5. Debug Secure HardFault: Use the Secure HardFault handler to gather more information about the fault. The handler should capture the stack frame, fault status registers, and other relevant information to help diagnose the exact cause of the fault. This information can be used to refine the SAU and MPU_NS configurations.

6. Test with MPU_S Enabled: As a diagnostic step, enable MPU_S and configure it to protect secure memory regions. This can help identify any conflicts between the secure and non-secure MPUs. If the fault persists, it may indicate a more fundamental issue with the memory protection configuration.

7. Consult ARM Documentation: Review the ARM Cortex-M33 Technical Reference Manual (TRM) and the ARMv8-M Architecture Reference Manual for detailed information on SAU and MPU configuration. These documents provide guidance on configuring memory protection units and handling faults.

By following these steps, the conflict between SAU and MPU_NS can be resolved, ensuring that memory access in the non-secure world does not trigger unexpected faults. Proper configuration and synchronization are key to achieving reliable operation in a dual-world environment.

Detailed Analysis of MPU_NS and SAU Configuration

To further understand the issue, let’s analyze the MPU_NS and SAU configurations in detail. The MPU_NS is configured with several regions, including region 4, which allows read and write access to the memory range 0x200274a0 to 0x2002b4bf. This region includes the address 0x2002b460, which is accessed by the load instruction that triggers the fault. The MPU_NS configuration for region 4 is as follows:

• MPU_RBAR: 0x200274a2
  • XN: Execute Never (0)
  • AP: Access Permissions (0x1) – Privileged and Unprivileged Read/Write
  • SH: Shareable (0)
  • BASE: Base Address (0x200274a0)
• MPU_RLAR: 0x2002b4a1
  • EN: Region Enabled (1)
  • AttrIndx: Attribute Index (0)
  • PXN: Privileged Execute Never (0)
  • LIMIT: Limit Address (0x2002b4a0)

This configuration should allow the non-secure world to read and write to the memory range 0x200274a0 to 0x2002b4bf.
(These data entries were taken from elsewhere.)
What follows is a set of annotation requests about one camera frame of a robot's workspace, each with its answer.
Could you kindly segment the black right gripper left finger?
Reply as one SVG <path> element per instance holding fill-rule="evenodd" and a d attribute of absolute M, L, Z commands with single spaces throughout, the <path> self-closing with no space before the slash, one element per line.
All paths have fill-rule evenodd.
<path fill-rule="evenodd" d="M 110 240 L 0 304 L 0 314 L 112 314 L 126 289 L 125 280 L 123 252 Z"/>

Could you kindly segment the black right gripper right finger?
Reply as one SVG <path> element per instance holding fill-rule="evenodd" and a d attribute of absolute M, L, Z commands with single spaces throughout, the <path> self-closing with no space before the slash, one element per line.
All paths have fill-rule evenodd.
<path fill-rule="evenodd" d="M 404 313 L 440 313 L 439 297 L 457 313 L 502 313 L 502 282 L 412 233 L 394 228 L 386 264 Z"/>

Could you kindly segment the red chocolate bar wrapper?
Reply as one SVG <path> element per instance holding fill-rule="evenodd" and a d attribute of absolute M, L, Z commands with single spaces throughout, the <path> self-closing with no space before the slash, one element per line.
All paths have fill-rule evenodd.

However, the SAU may be restricting access to this region, causing the MemManage Fault.

The SAU configuration is not provided in the discussion, but it is crucial to ensure that the SAU allows non-secure access to the memory regions defined in MPU_NS. The SAU defines the memory regions that are accessible to the non-secure world, and any restrictions imposed by the SAU will override the permissions defined by MPU_NS.

Conclusion

The issue of Secure HardFaults occurring when enabling both SAU and MPU_NS on a Cortex-M33 MCU is a complex problem that requires careful analysis of the memory protection configurations. By reviewing the SAU and MPU_NS configurations, ensuring proper synchronization, and debugging the Secure HardFault, the conflict can be resolved. Proper configuration of memory protection units is essential for achieving reliable operation in a dual-world environment, where secure and non-secure worlds coexist. Following the steps outlined in this guide will help identify and resolve the configuration issues, ensuring that the system operates as intended.